*WORK ITEM:*
What you write must be the listing below in full, word for word, minus its pictures.

START DATA PROVIDED

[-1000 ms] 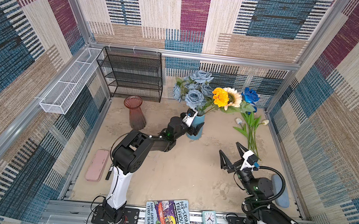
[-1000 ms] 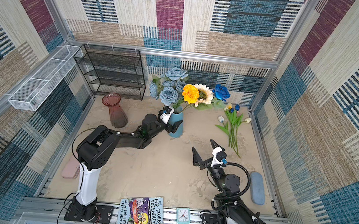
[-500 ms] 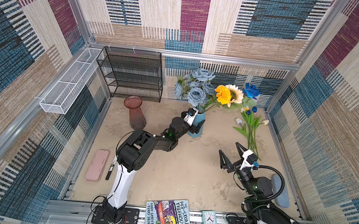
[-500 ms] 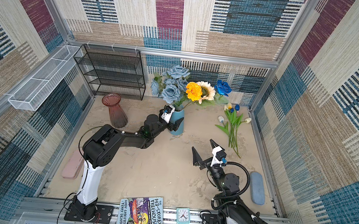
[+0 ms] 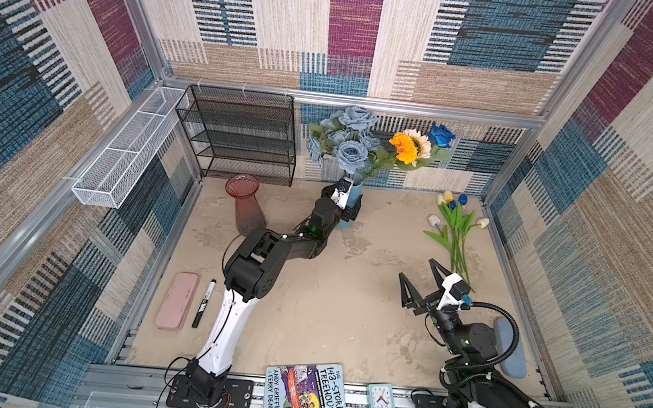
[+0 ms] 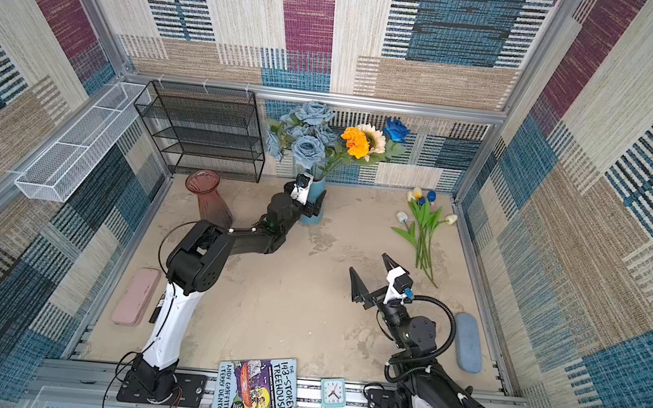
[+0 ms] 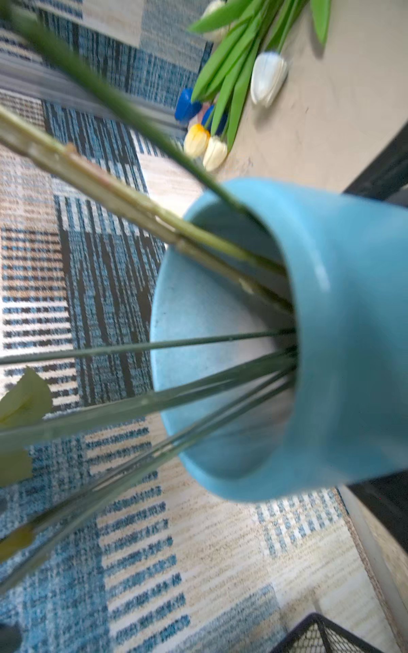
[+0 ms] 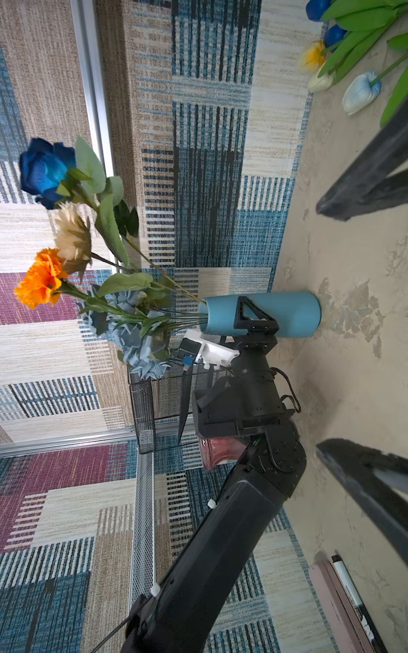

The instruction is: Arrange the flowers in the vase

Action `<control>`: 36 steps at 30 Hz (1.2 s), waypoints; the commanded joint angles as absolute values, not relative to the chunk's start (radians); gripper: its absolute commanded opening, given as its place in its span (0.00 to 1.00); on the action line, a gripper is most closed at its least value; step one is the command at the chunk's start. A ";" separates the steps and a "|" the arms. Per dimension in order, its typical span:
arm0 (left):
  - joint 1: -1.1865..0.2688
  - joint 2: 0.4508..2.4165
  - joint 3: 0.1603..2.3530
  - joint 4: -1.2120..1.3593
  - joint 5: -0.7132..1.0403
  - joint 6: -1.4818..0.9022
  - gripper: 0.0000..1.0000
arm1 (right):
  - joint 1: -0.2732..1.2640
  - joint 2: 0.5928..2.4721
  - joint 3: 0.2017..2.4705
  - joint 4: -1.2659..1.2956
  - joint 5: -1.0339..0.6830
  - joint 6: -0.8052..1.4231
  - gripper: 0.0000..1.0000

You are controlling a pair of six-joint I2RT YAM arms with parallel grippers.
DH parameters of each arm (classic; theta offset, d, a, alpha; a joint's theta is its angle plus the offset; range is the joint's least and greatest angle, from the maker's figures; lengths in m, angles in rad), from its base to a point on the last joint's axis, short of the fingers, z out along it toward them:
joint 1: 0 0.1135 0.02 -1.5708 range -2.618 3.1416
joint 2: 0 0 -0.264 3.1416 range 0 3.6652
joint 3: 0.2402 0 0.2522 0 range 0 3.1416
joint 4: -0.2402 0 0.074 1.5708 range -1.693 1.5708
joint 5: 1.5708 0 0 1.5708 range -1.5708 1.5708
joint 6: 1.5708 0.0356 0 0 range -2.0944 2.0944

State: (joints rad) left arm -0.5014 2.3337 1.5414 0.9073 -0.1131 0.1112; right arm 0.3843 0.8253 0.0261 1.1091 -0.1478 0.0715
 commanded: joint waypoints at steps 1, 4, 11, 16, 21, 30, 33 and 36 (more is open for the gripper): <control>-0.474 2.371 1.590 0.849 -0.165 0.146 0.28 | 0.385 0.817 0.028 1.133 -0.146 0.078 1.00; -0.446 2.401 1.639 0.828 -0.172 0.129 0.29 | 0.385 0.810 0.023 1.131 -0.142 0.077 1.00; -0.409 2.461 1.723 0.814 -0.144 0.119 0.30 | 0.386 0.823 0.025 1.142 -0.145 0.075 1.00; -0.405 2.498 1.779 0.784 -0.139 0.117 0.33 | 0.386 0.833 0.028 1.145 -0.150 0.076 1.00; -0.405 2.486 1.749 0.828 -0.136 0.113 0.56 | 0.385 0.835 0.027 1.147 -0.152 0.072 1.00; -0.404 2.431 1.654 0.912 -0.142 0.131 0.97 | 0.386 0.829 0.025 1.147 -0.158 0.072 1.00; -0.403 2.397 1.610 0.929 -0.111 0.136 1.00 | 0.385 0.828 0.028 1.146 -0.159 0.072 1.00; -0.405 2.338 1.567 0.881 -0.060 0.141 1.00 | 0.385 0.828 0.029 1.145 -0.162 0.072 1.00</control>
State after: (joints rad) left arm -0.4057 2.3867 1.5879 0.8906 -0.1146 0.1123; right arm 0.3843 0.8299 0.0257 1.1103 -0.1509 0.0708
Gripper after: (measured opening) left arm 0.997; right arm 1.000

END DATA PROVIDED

*EXERCISE ANSWER:*
[-1000 ms] 
[-1000 ms] 
[-500 ms] 
[-500 ms] 
[+0 ms] 
[+0 ms] 
[+0 ms] 
[+0 ms] 

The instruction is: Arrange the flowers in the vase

Action `<control>`: 36 steps at 30 Hz (1.2 s), waypoints; the commanded joint angles as absolute values, not relative to the chunk's start (radians); gripper: its absolute commanded opening, given as its place in its span (0.00 to 1.00); on the action line, a gripper is most closed at its least value; step one is the command at the chunk's start. A ";" separates the steps and a "|" the arms. Per dimension in order, its typical span:
arm0 (left):
  - joint 1: -1.1865..0.2688
  - joint 2: 0.4508..2.4165
  - joint 3: 0.1603..2.3530
  - joint 4: -1.2120..1.3593
  - joint 5: -0.7132..1.0403
  - joint 6: -1.4818..0.9022
  - gripper: 0.0000..1.0000
arm1 (right):
  - joint 1: -0.2732..1.2640
  - joint 2: 0.5928..2.4721
  - joint 3: 0.2017..2.4705
  - joint 4: -1.2659..1.2956
  - joint 5: -1.0339..0.6830
  - joint 6: -0.8052..1.4231
  - gripper: 0.0000..1.0000

You are controlling a pair of six-joint I2RT YAM arms with parallel grippers.
DH parameters of each arm (classic; theta offset, d, a, alpha; a joint's theta is its angle plus the offset; range is the joint's least and greatest angle, from the maker's figures; lengths in m, angles in rad), from its base to a point on the last joint's axis, short of the fingers, z out along it toward them:
joint 1: 0 0.1135 0.02 -1.5708 range -2.618 3.1416
joint 2: 0 0 -0.264 3.1416 range 0 3.6652
joint 3: 0.2402 0 0.2522 0 range 0 3.1416
joint 4: -0.2402 0 0.074 1.5708 range -1.693 1.5708
joint 5: 1.5708 0 0 1.5708 range -1.5708 1.5708
joint 6: 1.5708 0.0356 0 0 range -2.0944 2.0944

State: (joints rad) left arm -0.5014 2.3337 1.5414 0.9073 -0.1131 0.1112; right arm 0.3843 0.8253 0.0261 1.1091 -0.1478 0.0715
 commanded: joint waypoints at steps 1, 4, 11, 16, 21, 30, 33 and 36 (more is open for the gripper): <control>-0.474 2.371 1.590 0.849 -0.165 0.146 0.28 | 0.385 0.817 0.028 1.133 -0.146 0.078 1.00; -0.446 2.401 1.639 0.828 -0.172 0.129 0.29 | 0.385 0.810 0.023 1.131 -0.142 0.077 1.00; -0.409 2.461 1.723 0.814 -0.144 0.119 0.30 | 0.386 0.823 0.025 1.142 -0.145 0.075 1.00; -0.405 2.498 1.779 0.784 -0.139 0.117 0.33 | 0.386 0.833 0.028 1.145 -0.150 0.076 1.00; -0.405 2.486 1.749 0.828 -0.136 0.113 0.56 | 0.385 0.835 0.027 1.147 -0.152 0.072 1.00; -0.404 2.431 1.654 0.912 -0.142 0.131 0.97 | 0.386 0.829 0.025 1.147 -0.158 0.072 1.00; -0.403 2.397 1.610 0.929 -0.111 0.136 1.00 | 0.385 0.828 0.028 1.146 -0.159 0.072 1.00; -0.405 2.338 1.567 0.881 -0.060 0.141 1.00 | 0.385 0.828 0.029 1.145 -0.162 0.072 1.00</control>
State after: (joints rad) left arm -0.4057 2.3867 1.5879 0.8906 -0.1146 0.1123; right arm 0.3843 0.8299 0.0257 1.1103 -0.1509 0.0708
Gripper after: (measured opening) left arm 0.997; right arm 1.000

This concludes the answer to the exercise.